• [What you are asked to do]: Print exactly those lines that run from the beginning of the data to the line bearing "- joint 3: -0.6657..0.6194", inclusive.
----- Supplied material
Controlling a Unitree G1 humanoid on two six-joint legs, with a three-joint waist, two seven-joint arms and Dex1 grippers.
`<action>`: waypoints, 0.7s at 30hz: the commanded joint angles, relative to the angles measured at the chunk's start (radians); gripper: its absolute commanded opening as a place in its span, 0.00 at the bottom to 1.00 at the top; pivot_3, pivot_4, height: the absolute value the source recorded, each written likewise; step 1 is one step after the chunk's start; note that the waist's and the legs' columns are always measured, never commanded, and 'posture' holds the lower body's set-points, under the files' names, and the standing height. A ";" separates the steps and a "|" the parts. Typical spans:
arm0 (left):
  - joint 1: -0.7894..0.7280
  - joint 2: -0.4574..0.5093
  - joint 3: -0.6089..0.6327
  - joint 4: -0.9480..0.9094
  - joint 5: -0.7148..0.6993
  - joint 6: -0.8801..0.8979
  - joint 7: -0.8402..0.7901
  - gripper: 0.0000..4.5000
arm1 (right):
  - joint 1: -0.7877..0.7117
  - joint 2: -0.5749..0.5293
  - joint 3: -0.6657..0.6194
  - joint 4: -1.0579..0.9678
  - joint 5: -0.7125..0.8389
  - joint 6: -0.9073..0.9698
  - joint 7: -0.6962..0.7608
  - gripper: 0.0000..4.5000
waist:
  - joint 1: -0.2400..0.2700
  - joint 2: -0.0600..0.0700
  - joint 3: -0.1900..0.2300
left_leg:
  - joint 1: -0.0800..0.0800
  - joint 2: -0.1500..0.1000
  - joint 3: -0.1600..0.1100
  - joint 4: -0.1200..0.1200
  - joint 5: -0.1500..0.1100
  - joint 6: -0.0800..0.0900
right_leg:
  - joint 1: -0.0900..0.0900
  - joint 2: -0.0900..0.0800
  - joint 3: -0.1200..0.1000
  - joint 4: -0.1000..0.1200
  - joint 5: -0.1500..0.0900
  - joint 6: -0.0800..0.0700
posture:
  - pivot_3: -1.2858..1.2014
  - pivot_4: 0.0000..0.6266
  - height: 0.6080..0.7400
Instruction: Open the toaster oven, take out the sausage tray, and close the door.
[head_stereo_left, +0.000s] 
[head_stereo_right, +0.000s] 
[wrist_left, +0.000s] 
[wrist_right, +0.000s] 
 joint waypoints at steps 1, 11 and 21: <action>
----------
• [Finished exercise]:
Controlling a Unitree G1 humanoid on two six-joint legs, with a three-joint waist, two seven-joint arms and Dex1 grippers.
`<action>`: waypoints, 0.7s at 30hz: the commanded joint angles, relative to the angles measured at the chunk's start (radians); gripper: its absolute commanded opening as a place in its span, 0.00 at the bottom to 1.00 at the top; pivot_3, pivot_4, height: the absolute value the source recorded, each written likewise; step 1 is one step after the chunk's start; note that the waist's and the legs' columns are always measured, never commanded, and 'posture' holds the lower body's set-points, under the files' names, and the standing height. A ";" separates the steps and a "|" the parts. Typical spans:
arm0 (left):
  - joint 1: -0.7894..0.7280
  - joint 2: -0.4574..0.5093
  - joint 3: -0.6089..0.6327
  - joint 4: -0.9480..0.9094
  - joint 5: -0.7148..0.6993
  - joint 6: -0.8801..0.8979
  - joint 7: -0.8402..0.7901
  - gripper: 0.0000..4.5000
arm1 (right):
  - joint 1: -0.7877..0.7117
  - joint 2: -0.5749..0.5293
  - joint 3: -0.6657..0.6194

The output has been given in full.